If you have a taste for eighties metal, then songs like ‘Caged’ and ‘Martyr’ have a lot of appeal. It also sounds good, with a decent production. Mr Gregory says he is influenced by the great heavy metal bands Priest, Maiden, Helloween, Fates Warning, Megadeth, and others, and if those names warm the cockles of your heart, then give this a go.
Italy now, for some southern influenced metal, which will appeal to fans of latter day Corrosion Of Comformity or Black Label Society. Apparently, they started life as a southern rock influenced band, before toughening up their sound, aiming to integrate their own heavier style with their passion for ancient myth, alchemy, occult science and esoterica. So there.
This is part two of a trilogy, which began with their 2012 album “Lucifer”. Since then they’ve prepped for the follow up, opening shows for the likes of The Misfits and Paul Di’Anno, and I’m sure the latter would have recognised some of the galloping guitar rhythms they favour. Granted, I’m not sure I really understand the concept, which seems to have something to day with the philosophy of the Enlightenment (David Hume, George Campbell, Francis Hutcheson – that sort of thing) but I do know a good metal tune when I hear one, and there are plenty of them here.
Songs like ‘Adamant’, ‘Blizzard’ and ‘Live Loyal The Loyal’ are absolutely excellent, with some strong vocals and great guitar work. There is also a lot of variety in the arrangements, which lends itself to repeated plays. A good one.
MS Metal Records
We’re still in the world of metal, but we’re heading further afield (Brazil) and back in time (the seventies) for some stoner / Sabbath influenced proto metal.

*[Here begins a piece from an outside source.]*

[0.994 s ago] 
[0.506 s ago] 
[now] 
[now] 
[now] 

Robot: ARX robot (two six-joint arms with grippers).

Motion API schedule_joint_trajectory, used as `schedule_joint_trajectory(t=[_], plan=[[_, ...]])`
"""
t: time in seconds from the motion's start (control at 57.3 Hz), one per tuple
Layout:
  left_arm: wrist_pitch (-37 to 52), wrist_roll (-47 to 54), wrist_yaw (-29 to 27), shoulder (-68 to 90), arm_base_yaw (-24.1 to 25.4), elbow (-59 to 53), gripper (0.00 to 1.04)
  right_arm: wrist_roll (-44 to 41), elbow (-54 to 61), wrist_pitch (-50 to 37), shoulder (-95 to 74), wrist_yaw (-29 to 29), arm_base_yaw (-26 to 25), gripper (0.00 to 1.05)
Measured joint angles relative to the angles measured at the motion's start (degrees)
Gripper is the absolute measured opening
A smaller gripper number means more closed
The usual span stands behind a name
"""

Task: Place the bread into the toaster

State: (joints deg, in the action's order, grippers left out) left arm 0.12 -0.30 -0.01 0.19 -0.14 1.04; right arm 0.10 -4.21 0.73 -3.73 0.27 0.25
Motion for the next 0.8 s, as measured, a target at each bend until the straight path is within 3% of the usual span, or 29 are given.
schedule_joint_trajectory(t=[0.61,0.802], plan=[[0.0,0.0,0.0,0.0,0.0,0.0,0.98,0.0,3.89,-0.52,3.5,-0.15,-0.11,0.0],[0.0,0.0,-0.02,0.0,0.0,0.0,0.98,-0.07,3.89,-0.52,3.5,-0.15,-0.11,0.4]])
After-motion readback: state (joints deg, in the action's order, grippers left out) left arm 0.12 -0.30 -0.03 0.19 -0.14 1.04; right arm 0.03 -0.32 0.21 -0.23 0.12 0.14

It’s the third album from Silver Mammoth, and even though their Black Sabbath meets desert rock meets Uriah Heep sound has been done before, they do it really well. It’s an album full of energy, wiry guitar solos and some excellent keyboard arrangements.
“Mindlomania” also features a good production which balances the instrumentation very well, allowing Alice Cooper soundalike Marcelo Izzo to spin their tales of ‘Bewitched’, ‘The Time Has Come’ and ‘The Cave, The Hole, The Escape’ over some great riffs and Hammond solos. In fact, if heavy seventies keyboards sounds are your thing, then you really need to hear ‘Sadness’. One for the Leaf Hound fans out there.
Climate Of Fear
New wave / electropop outfit B-Movie, best known for their 1982 international smash hit single ‘Nowhere Girl’, continue their return to music with a brand new album featuring all 4 original founding members. Of course, international smash means it wasn’t actually a smash in their native UK, where it’s No 68 placing was outshine by the earlier ‘Remembrance Day’ which soared to No 61.

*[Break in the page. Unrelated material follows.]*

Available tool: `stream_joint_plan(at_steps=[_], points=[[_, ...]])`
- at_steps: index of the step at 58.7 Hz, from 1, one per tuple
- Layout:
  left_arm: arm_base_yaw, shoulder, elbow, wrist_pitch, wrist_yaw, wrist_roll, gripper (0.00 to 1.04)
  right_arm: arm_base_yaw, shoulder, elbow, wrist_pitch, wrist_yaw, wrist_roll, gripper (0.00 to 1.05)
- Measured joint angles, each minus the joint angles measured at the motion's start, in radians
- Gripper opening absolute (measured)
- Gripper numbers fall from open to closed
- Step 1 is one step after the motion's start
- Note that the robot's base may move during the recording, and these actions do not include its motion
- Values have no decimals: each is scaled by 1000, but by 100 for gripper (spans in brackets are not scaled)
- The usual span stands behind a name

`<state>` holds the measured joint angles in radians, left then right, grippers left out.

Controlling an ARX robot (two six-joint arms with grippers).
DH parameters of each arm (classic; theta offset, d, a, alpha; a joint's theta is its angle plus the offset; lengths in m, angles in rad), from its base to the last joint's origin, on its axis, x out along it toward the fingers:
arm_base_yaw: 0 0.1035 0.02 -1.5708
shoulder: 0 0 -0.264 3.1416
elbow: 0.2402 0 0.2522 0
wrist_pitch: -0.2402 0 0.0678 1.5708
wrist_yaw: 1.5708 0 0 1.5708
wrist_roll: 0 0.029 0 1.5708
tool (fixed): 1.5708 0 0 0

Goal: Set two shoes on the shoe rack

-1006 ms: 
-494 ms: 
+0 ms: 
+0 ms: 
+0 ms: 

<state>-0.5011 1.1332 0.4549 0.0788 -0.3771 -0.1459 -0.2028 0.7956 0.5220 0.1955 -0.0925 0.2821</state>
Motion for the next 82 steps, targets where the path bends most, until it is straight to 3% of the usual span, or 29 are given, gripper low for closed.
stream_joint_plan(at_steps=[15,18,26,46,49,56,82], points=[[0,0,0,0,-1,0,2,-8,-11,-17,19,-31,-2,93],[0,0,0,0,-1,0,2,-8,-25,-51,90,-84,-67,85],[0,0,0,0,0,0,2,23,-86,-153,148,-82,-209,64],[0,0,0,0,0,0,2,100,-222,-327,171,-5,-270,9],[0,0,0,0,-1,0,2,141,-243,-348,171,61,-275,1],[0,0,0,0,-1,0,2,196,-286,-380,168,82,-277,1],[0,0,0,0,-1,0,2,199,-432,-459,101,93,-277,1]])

Not that that stops them appending four versions of ‘Nowhere Girl’ to this new album as bonus tracks. But, hey, if you’ve got a hook, hold on to it for dear life. I’m assuming they’re doing this for the love, especially guitarist Paul Statham, who probably never has to work again after having two songs on the Dido album “No Angel”, including single / Roswell theme ‘Here With Me’.
I don’t remember them at all, but after listening to their early material alongside this one, it’s clear to see that they’ve just pretended the last thirty five years never happened, and have just got on with their dark electro-pop stylings as if it were yesterday. ‘Forgotten Souls’ is a real highlight, the vibrant music at odds with the lyrics, but fans of eighties synth driven music will enjoy ‘Another False Dawn, ‘A Girls & A Gun’ and ‘Feeling Gothic’.
The bonus tracks are a recently recorded version of ‘Nowhere Girl’ in full and edited versions, along with remixes by Die Krupps / Leæther Strip and Deathday. For that full retro effect it’s also out as a special limited edition vinyl set that includes all 4 remixes on a separate 12″ single.